Tutorial: Running populations with binary_c-python with a source file

This notebook will show you how to evolve a population of stars through a source file that contains a set of pre-determined systems.

To enable source file sampling we need to configure the population object with evolution_type="source_file" and we need to provide a filename that points to the source file, i.e. source_file_sampling_filename=source_file_sampling_filename

[1]:

import os

from binarycpython.utils.functions import temp_dir, output_lines
from binarycpython import Population

TMP_DIR = temp_dir("notebooks", "notebook_source_file", clean_path=True)

We will first set up a Population object with the correct configuration for source file sampling, and add some parsing function and a custom logging routine. Please note, the custom logging and parsing of the output of binary_c is currently a very simple example. Actual use-cases are more complex in their data handling. They are merely intended to support the show-case for source file sampling.

[2]:

source_file_pop = Population(
    tmp_dir=TMP_DIR,
    evolution_type="source_file",
    num_cores=1
)

[3]:

# Create custom logging statement
custom_logging_code = """
Printf("EXAMPLE_SOURCE_FILE_LOGGING %30.12e %g %g %g %d\\n",
    //
    stardata->model.time, // 1
    stardata->star[0].mass, // 2
    stardata->common.zero_age.mass[0], // 3
    stardata->model.probability, // 4
    stardata->star[0].stellar_type // 5
);
"""

source_file_pop.set(
    C_logging_code=custom_logging_code
)

[4]:

def parse_function(self, output):
    """
    Example parse function
    """

    parameters = ["time", "mass", "zams_mass", "probability", "stellar_type"]

    # Go over the output.
    for line in output_lines(output):
        headerline = line.split()[0]

        # CHeck the header and act accordingly
        if headerline == "EXAMPLE_SOURCE_FILE_LOGGING":
            values = line.split()[1:]

            # Check if the length matches the expected length
            if not len(parameters) == len(values):
                print("Number of column names isnt equal to number of columns")
                raise ValueError

            # print some info
            value_dict = {key: float(value) for key, value in zip(parameters, values)}

    # To prevent filling the notebook with each timestep, lets just print one thing at the end.

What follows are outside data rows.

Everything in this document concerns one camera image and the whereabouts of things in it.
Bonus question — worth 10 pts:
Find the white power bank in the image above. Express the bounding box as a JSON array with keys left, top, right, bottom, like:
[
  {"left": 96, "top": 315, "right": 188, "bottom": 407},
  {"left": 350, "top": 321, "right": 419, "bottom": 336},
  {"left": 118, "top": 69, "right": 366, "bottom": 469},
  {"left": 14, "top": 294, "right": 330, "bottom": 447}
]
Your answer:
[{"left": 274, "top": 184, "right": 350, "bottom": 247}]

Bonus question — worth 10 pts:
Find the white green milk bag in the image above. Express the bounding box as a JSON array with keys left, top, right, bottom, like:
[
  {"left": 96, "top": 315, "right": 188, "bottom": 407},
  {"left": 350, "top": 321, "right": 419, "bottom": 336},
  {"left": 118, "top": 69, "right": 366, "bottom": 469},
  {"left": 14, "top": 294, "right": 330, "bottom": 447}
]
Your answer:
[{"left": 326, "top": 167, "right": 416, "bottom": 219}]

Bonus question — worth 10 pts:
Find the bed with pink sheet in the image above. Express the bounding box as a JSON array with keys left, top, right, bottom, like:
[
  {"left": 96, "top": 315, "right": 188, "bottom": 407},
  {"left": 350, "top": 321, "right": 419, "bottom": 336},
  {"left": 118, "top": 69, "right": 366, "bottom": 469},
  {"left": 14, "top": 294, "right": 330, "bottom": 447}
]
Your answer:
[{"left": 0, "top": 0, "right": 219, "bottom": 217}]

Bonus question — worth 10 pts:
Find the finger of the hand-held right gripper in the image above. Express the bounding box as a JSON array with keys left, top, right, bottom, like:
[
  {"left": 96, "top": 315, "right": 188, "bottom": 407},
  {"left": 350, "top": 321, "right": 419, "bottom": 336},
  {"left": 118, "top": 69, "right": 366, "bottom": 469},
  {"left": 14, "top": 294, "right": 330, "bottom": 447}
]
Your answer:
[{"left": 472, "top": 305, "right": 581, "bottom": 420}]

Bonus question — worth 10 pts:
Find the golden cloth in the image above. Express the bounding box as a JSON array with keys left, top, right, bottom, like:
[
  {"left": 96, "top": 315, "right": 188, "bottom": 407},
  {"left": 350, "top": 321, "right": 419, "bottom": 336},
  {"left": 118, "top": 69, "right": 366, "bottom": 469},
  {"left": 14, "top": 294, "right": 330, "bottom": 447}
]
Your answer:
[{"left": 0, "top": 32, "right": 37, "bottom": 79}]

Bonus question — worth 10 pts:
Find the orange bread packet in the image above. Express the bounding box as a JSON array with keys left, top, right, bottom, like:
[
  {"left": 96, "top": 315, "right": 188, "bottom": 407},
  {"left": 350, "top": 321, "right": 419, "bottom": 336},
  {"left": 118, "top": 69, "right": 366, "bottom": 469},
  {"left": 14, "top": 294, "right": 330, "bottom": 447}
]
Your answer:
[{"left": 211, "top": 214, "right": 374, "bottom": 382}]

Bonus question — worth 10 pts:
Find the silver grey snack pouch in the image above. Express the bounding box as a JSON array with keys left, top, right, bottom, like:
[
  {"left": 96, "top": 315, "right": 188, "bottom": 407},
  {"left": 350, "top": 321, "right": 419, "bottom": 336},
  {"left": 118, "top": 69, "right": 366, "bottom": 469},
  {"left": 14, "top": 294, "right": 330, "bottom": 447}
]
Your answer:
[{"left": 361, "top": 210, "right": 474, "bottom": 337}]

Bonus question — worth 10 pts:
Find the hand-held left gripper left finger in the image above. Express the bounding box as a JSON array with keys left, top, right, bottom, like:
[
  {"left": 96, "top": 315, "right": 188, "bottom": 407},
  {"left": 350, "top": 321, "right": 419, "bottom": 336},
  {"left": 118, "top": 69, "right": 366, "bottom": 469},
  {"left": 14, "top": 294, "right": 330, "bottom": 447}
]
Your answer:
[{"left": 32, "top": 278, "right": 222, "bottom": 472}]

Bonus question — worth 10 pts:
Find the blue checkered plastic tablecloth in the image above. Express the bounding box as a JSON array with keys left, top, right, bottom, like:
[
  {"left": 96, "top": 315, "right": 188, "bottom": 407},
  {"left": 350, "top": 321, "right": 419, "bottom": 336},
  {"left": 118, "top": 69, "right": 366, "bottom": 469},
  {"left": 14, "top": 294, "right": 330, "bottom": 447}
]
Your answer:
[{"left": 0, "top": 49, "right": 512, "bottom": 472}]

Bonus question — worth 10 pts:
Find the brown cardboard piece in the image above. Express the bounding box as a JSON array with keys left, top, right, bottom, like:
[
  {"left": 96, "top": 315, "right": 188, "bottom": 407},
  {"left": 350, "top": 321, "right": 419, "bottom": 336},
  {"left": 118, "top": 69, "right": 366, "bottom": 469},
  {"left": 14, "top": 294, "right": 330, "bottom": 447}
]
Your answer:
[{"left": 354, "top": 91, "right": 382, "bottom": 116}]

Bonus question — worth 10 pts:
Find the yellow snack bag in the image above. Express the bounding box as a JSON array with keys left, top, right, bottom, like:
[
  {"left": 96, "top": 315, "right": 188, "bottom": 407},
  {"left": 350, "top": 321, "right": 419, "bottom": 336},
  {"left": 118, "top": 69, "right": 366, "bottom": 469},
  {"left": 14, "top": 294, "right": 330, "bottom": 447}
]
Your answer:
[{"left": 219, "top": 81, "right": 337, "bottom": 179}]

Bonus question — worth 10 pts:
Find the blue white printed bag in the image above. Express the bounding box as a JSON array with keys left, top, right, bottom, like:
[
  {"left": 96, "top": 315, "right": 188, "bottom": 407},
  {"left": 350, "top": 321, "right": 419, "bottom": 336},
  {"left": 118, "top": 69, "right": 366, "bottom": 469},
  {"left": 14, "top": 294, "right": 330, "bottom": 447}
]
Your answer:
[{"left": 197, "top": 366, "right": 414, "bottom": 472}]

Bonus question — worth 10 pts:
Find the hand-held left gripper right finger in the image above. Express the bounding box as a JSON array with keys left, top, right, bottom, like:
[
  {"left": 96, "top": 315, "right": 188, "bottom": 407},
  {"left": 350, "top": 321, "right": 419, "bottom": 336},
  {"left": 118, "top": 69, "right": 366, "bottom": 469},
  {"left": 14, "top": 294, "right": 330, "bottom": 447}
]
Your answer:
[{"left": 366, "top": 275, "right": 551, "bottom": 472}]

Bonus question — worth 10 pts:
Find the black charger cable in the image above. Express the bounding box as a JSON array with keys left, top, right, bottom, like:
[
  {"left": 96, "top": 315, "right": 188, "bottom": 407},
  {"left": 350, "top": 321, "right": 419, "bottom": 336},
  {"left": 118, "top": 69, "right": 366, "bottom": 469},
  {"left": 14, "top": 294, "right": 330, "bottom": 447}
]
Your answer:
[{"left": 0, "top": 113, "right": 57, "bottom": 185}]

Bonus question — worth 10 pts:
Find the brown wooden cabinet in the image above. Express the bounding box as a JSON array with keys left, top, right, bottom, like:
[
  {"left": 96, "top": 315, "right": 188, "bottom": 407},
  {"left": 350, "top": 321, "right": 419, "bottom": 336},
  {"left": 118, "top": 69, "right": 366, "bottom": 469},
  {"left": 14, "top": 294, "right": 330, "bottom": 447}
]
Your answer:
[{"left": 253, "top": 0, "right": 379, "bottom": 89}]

The purpose of this example is to show how things work.
    print(value_dict)


# Add the parsing function
source_file_pop.set(
    parse_function=parse_function,
)

File content/format

The sampling from source file method allows for two different types of files. The choice for the type of file is controlled via the option source_file_sampling_type, and the options are command and column

command based

This is type of source file should contain lines that are like command line commands for binary_c, i.e. a sequence of key + value pairs, optionally prepended by binary_c, e.g.:

binary_c M_1 10 M_2 5 orbital_period 10000
binary_c M_1 1 M_2 0.5 orbital_period 1000 metallicity 0.001

[5]:

# create an example source file with systems.
example_command_based_sourcefile = os.path.join(TMP_DIR, 'example_command_based_sourcefile.txt')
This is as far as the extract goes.